Although there has been a recent significant increase in the number of AI/ML publications in spine surgery, there remains a general lack of large, powered, and externally validated studies which would elucidate more information on their efficacy in spine surgery practice. In addition, it is important to note that although that our review included studies through February 2020, it still provides a detailed overview of the recent trends in the literature and the potential early applications of AI/ML. Many of the reviewed studies involved different spine procedures that vary in complexity and risk and included studies with models which varied in the quality and quantity of their training and validation data.

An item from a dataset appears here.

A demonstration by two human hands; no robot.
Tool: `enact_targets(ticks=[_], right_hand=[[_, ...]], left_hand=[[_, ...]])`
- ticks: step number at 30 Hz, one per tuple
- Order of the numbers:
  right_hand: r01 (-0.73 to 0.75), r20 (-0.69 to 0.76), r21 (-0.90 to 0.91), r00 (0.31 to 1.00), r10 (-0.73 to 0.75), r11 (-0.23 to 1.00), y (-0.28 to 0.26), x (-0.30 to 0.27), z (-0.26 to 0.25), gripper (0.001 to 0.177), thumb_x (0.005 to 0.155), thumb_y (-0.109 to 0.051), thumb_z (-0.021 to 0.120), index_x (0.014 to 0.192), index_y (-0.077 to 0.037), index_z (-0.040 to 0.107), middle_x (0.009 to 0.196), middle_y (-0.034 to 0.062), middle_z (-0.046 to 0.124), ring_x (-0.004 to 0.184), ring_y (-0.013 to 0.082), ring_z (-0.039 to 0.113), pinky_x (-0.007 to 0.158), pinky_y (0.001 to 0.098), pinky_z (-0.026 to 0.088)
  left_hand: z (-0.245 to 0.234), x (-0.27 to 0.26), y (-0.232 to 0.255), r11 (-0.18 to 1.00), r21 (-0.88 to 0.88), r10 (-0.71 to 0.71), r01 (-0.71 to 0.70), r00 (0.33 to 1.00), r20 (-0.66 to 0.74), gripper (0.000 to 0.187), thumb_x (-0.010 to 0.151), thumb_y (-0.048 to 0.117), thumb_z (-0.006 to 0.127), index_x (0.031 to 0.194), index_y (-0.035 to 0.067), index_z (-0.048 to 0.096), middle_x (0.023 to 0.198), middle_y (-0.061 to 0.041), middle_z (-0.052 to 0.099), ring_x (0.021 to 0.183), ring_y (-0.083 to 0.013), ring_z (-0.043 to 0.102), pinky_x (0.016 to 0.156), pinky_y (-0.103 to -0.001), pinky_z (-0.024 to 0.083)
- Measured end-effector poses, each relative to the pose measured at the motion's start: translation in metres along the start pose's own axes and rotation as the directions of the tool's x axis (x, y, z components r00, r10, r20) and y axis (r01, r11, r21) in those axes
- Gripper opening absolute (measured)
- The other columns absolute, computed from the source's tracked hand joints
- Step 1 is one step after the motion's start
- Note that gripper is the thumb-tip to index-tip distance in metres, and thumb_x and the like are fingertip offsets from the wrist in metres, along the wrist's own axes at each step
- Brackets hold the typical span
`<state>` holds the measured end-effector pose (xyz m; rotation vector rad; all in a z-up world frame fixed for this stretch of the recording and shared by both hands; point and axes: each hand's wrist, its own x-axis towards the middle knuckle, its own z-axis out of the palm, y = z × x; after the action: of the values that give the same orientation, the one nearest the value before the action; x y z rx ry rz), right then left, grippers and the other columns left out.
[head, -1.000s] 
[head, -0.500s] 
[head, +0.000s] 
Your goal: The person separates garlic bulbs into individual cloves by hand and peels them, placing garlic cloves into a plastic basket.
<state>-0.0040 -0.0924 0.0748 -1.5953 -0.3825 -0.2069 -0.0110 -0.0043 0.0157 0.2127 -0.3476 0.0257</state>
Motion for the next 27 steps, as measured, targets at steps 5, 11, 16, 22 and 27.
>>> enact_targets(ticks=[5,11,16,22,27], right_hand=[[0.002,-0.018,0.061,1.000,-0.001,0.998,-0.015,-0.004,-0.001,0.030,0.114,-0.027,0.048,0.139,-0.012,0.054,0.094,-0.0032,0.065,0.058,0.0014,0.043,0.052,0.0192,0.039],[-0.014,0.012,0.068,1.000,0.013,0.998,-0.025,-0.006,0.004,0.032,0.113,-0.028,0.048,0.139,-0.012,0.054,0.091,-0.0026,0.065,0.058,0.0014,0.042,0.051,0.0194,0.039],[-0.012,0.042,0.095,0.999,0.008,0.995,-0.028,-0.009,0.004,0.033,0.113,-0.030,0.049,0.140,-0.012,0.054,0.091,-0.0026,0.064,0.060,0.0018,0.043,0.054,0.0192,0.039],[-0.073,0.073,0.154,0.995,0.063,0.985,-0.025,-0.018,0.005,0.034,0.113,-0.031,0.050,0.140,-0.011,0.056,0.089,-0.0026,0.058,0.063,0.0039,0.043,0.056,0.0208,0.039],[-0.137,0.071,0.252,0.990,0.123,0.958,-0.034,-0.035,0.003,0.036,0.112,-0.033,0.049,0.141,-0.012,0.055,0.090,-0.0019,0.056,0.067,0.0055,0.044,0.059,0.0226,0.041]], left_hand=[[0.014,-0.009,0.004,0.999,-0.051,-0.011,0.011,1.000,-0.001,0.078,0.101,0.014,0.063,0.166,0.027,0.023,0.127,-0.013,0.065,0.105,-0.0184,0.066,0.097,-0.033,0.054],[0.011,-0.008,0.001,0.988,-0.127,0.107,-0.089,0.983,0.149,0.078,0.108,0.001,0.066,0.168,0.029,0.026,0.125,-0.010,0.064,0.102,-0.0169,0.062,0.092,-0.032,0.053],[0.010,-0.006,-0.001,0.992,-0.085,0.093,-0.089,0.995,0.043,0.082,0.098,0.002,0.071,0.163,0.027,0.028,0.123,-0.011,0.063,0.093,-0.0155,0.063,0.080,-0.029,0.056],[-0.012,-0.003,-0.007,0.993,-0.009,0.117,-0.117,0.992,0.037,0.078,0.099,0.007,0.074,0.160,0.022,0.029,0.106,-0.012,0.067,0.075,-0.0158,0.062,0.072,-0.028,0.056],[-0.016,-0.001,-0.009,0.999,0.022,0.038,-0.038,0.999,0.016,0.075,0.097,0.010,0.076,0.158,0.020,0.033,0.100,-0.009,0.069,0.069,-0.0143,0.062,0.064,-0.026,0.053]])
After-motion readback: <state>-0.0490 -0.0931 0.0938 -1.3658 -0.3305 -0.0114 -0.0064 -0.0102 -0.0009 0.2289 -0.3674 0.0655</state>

As such, any conclusions about the efficacy of AI/ML applications in spine surgery require further investigation. This study does not make conclusive relationships between AI/ML and clinical efficacy, but instead presents statistical findings and trends from recent studies. Future directions in research of AI/ML applications in spine surgery, and in health care, must focus on developing externally validated and commercially viable systems that can be easily implemented and incorporated with already-existing hospital systems in a cost-efficient manner. In addition, future studies should evaluate optimal methods that aid in determining surgical candidates and which can use a wide range of preoperative data. An understanding of AI/ML-based applications is becoming increasingly important, particularly in spine surgery, as the volume of reported literature, technology accessibility, and clinical applications continues to rapidly expand.
Footnotes
Declaration of Conflicting Interests
The author(s) declared no potential conflicts of interest with respect to the research, authorship, and/or publication of this article.
Funding
The author(s) received no financial support for the research, authorship, and/or publication of this article.
IRB statement
This study utilized national, de-identified data and is exempt from IRB review.